By Daniel Ricketson
To H.A.W., Nov. 1859
Still the warm current flows along his veins.
His noble heart still beats to freedom true,
And finds a deep repose where virtue reigns,
His soul sublime, and calm as heaven’s own blue.
O thou who hold’st his life-blood in thy hands,
List to the voice of God that speaks within;
His life or death depends on thy commands,
O, nobly spare him, and escape the sin:
For surely as he dies, upon thy soul
His blood will leave an everlasting stain.
Spare but thy hand to do a deed so foul,
For God to thee hath made thy duty plain.
O, spare the brave old man, and thousands here
Will bless thy name, thy future days will cheer.
We spent a lovely afternoon in Harpers Ferry, driving over the Potomac and then the Shenandoah into West Virginia with a picnic that we ate at the national park visitor center before taking one of the park service buses into the lower town, which still looks very much as it did after the flood of 1936, though older buildings have been restored or marked in outline with stones for visitors. There are more museums in the town than anyone could visit in a single day; we went to the blacksmith shop, the mill ruins, the national park information center, the John Brown Museum, John Brown's fort, the small exhibit on Shenandoah wetlands, and the old railroad bridge.
We thought about climbing to Jefferson Rock above the town to see the view of the Potomac River passing through the Blue Ridge that Thomas Jefferson called "one of the most stupendous scenes in nature," but it was over 90 degrees, so we stopped in town to get water ice first, and by the time we'd walked back down the hill past the free trade store, a thunderstorm came out of nowhere and drenched us. Since the kids had homework, we decided to call it a day, though Adam was lobbying to go kayaking or rafting like many of the local visitors, so I'm sure we'll go back relatively soon to enjoy the water and see the African-American history museum.
Historic structures, including St. Peter's Catholic Church, the hardware store, and the railroad tracks in Harpers Ferry.
The ruins of the Child & McCreight flour mill on Virginius Island, destroyed in the same flood that turned the Shenandoah Canal into the wetlands that it is today.
A National Park Service volunteer stoking the fire in the blacksmith shop.

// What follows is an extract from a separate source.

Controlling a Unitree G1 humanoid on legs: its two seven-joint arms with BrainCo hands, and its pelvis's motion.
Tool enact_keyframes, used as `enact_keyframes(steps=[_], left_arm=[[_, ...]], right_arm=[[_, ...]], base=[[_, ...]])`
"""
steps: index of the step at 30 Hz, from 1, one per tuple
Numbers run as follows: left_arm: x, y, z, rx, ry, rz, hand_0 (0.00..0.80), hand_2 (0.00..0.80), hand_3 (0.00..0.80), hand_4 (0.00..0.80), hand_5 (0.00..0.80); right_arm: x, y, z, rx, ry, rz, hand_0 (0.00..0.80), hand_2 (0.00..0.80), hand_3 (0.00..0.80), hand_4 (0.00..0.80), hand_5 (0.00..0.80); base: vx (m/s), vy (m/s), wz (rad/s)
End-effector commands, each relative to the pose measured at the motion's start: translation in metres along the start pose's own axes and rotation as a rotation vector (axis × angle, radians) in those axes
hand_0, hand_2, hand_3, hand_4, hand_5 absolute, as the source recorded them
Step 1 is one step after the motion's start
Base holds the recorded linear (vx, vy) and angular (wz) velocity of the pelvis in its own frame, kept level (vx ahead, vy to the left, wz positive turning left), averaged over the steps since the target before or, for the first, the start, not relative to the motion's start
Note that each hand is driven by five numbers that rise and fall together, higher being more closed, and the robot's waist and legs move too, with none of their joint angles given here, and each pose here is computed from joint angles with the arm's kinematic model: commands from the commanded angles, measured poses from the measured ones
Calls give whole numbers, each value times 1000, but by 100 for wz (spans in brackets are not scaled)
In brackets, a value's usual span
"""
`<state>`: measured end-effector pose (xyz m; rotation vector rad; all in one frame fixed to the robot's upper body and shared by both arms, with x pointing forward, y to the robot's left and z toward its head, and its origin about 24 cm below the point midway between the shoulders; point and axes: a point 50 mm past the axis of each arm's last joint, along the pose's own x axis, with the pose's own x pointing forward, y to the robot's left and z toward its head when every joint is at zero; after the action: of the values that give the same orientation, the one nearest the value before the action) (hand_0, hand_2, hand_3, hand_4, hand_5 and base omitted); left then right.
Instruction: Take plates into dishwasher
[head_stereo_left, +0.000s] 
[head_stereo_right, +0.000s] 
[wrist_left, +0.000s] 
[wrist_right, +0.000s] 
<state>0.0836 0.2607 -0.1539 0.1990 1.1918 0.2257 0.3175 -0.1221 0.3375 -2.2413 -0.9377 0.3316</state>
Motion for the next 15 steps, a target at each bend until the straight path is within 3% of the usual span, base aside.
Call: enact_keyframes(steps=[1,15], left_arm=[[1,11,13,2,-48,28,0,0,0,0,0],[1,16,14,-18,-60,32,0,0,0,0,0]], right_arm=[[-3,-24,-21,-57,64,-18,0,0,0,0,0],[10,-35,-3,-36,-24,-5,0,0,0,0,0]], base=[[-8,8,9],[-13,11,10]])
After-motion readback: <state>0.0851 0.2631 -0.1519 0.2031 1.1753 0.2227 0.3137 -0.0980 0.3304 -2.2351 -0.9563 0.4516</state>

Arsenal Square, onetime site of the armory John Brown intended to capture so he could distribute its weapons to slaves who could then fight for their freedom. The raid failed, though it was a rallying point for Northern abolitionists like the one who wrote the poem above, which in turn contributed to the South's decision to secede from the Union. In this town he is remembered as a hero.
Weapons like these were made at the Harpers Ferry Armory. Two years after John Brown's raid, the armory was burned to the ground by the federal garrison to keep Virginia troops from taking the weapons.

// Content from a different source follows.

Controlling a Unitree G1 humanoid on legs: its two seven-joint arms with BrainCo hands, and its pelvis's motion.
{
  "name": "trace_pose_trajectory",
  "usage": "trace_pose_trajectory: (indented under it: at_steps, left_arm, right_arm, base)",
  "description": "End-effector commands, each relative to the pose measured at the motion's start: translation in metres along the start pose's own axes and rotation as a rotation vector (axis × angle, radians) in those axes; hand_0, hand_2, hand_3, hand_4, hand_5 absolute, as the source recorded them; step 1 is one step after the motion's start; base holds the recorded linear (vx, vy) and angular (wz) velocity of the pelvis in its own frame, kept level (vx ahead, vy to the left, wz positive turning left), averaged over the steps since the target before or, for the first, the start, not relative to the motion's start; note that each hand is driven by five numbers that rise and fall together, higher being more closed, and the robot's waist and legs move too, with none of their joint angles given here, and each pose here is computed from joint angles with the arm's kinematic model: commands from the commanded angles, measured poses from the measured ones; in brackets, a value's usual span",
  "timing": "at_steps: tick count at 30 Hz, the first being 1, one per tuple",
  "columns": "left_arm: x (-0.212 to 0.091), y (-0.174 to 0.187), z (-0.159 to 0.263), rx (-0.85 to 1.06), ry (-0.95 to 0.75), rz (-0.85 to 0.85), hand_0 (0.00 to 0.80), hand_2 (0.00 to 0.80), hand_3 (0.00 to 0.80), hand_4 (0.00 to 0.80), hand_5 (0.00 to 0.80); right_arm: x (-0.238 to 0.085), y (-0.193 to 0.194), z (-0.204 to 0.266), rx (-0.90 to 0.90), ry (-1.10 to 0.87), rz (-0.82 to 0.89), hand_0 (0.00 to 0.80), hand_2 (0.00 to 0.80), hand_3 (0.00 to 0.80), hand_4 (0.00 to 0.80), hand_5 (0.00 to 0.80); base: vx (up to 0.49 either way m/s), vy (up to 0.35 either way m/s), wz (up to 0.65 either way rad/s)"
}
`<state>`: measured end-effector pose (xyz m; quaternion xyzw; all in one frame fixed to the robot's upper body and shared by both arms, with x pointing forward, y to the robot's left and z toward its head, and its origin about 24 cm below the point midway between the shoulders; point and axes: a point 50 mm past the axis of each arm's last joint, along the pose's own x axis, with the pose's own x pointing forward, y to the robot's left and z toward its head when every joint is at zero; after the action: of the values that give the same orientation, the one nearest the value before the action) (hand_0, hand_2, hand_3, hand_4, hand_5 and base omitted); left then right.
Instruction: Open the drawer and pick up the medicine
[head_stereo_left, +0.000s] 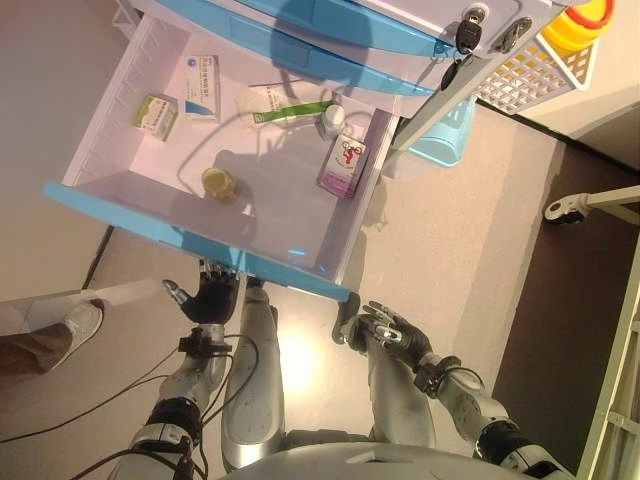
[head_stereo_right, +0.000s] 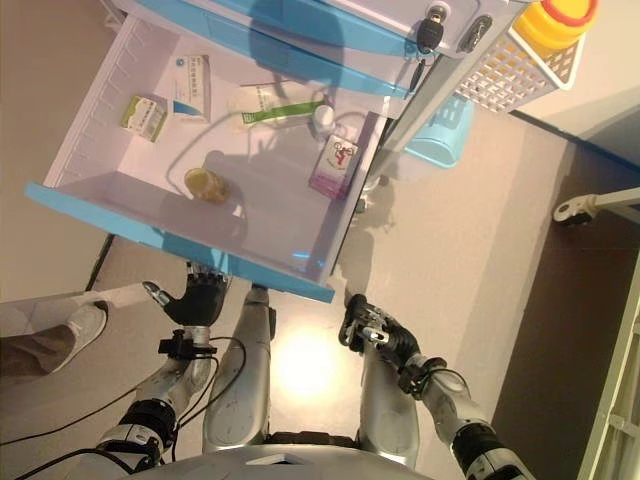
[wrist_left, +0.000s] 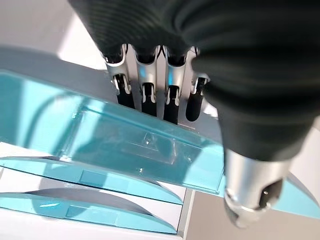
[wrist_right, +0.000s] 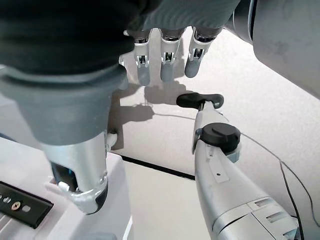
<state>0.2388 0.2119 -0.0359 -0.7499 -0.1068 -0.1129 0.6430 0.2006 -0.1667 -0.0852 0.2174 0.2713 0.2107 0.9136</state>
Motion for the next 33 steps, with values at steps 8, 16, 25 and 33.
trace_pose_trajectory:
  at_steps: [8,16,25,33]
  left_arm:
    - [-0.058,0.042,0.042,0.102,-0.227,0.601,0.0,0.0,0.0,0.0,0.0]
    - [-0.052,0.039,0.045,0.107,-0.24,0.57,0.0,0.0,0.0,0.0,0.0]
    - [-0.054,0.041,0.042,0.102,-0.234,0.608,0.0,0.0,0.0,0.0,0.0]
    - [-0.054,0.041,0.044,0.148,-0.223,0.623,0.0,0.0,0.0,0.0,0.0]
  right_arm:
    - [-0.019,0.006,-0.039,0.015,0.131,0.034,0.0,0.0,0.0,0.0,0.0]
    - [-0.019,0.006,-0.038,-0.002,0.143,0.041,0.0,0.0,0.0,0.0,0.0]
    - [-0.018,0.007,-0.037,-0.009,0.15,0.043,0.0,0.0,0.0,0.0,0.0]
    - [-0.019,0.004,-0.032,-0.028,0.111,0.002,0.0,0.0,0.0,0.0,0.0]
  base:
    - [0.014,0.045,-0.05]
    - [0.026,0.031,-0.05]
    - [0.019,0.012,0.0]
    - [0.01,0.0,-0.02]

Harpers Ferry was important strategically because of its canal and railroad as well. Several train bridges were destroyed in floods in the 1880s and 1930s, but this one is still working -- we saw the train pass while walking on the footbridge that's part of the Appalachian Trail.
Frederick Roeder ran the confectionary shop in the town when he became the first resident to die during the Civil War, accidentally struck by a Union bullet, though he was a Union sympathizer. His home and shop were later taken over by the Union Army.
Of course, in a place with so much natural beauty, we had to stop and see the wildlife. Here are a mother wood duck and her nearly-grown ducklings trying to avoid a big turtle.